So in spite of a few general common patterns, this study indicates that on a genomic level each evolution of parasitism in helminths has generated many unique adaptations to that specific niche. This leaves us with the challenging problem of having to investigate instances of similar outcomes, generated by very different genomic adaptations, such as the genes involved in formation of the multiple independent inventions of stylets and plant peptide mimics in plant-parasitic nematodes (Bird et al. 2014), or effector proteins in helminths (Hewitson et al. 2009). Such convergent – but not orthologous – evolution of functions or systems may provide the ultimate answer of what it takes to be a parasite.

METHODS

In order to do some basic and standardized comparative genomics, predicted proteins were downloaded from all available helminth genomes. For genomes from WormBase, version 241 was used (Table 1, Supplementary Table S1). Functional annotation of proteins was conducted using Interpro v.5.0.7 and KAAS (KEGG Automatic Annotation Server) (Moriya et al. 2007; Hunter et al. 2012). Pfam and Phobius results were extracted from InterPro results and used to generate Supplementary Tables S2–3, S5–7 and S9. GO-term enrichment was conducted using topGO v.2.12.0 (Adrian and Rahnenfuhrer, 2010), and displayed in Supplementary Tables S2·2, S2·2, S9·1 and S9·2. In order to accelerate the MEROPS annotation process, the MEROPS database (Rawlings et al. 2014) was downloaded and blastp searches conducted using the peptides units only, with an e-value cut-off of 0·00001 (Altschul et al. 1990), and summarized in Supplementary Table S4. For the antigens, all genes with the HSP70 Pfam domain were extracted from the main dataset, and amended with our annotation in Supplementary Table S7. All microexon genes were extracted from supplementary materials (Berriman et al. 2009; Tsai et al. 2013) and amended with our annotation in Supplementary Table S8.

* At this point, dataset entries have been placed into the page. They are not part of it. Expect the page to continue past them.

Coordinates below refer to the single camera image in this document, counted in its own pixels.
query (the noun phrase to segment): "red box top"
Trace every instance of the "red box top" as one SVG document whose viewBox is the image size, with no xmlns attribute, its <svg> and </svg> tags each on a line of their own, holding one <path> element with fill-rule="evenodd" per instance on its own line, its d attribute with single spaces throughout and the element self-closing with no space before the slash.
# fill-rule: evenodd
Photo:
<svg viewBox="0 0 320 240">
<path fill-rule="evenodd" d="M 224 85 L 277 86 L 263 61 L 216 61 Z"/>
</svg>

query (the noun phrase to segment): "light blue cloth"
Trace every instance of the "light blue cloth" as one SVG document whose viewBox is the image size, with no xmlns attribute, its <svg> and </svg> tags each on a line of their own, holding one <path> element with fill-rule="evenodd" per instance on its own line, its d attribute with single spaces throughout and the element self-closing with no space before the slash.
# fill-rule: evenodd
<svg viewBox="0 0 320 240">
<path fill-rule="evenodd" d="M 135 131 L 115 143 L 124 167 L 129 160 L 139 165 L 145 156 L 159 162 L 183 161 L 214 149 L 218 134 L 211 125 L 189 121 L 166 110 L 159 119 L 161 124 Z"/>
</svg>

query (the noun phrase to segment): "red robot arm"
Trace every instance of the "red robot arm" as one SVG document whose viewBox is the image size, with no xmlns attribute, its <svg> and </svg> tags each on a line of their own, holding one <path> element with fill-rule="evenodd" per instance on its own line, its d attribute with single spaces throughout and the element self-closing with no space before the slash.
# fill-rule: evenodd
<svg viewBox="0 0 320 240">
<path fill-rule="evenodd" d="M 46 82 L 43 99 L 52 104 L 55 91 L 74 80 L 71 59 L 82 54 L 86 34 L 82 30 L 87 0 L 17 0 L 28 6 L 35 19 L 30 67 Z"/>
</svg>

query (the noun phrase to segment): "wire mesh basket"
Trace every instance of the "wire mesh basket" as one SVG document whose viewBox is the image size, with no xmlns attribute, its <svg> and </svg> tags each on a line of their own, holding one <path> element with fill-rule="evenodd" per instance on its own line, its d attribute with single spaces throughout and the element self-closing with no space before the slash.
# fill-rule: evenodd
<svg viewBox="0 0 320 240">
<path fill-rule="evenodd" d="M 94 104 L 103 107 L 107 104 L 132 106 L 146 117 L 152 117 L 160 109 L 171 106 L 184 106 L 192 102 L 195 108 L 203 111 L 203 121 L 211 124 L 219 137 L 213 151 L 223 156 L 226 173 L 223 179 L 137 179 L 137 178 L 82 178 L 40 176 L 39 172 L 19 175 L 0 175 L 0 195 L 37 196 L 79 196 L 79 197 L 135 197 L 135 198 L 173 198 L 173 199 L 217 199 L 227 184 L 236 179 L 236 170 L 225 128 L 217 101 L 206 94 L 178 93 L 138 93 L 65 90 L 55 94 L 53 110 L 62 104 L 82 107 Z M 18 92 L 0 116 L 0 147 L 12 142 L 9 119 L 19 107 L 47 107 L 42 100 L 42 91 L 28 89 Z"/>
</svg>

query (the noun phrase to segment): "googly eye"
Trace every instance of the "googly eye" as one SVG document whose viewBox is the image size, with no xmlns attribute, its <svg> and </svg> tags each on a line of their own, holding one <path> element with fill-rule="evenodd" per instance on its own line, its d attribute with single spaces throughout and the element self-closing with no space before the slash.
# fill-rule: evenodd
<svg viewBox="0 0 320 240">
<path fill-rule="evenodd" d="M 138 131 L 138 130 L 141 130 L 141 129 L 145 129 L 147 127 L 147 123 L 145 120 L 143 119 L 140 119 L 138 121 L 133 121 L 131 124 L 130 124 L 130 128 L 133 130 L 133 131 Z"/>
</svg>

Phylogenetic reconstruction

1:1 orthologous genes were isolated using OMA standalone software v.0.99t (Roth et al. 2008), and genes in which 25 or more out of the 31 taxa were represented were extracted, results presented in Supplementary Table S10. The extracted clusters were aligned using MAFFT v6.240 (Katoh and Standley, 2014), and conserved blocks were extracted using Gblocks v.0.91b (Castresana, 2000). The resulting alignments were concatenated, and a phylogeny reconstructed using RaxML web server using the Blosum62 model and gamma (Stamatakis et al. 2008). The resulting phylogeny is depicted with proportional branch lengths in Fig. 1, and was used for trait correlation testing.

Trait correlation testing

We examined the associations between mode of parasitism and other traits (the number of domains, number of proteases and enriched GO-terms) using the subroutine phylogenetic generalized least squares (PGLS) in the R-package Caper v. 0.5.2 (Orme, 2013). This method controls for phylogenetic relatedness while determining whether an independent trait (here mode of parasitism) predicts values of another trait (domain frequency). The results were calculated from the normalized and log-transformed values. The significance was assessed using a t-test, and the results are reported for protease families and domains in the Supplementary materials. Because of the subjectivity in determining coding the character ‘mode of parasitism’, several different schemes were used, displayed in Supplementary Table S1. The results are inserted to the right in Supplementary Tables S2·2, S4, S6 and S9. Differences in probability (P-value) means between datasets were calculated using a paired t-test in R 3.0.0 (R Core Team, 2013).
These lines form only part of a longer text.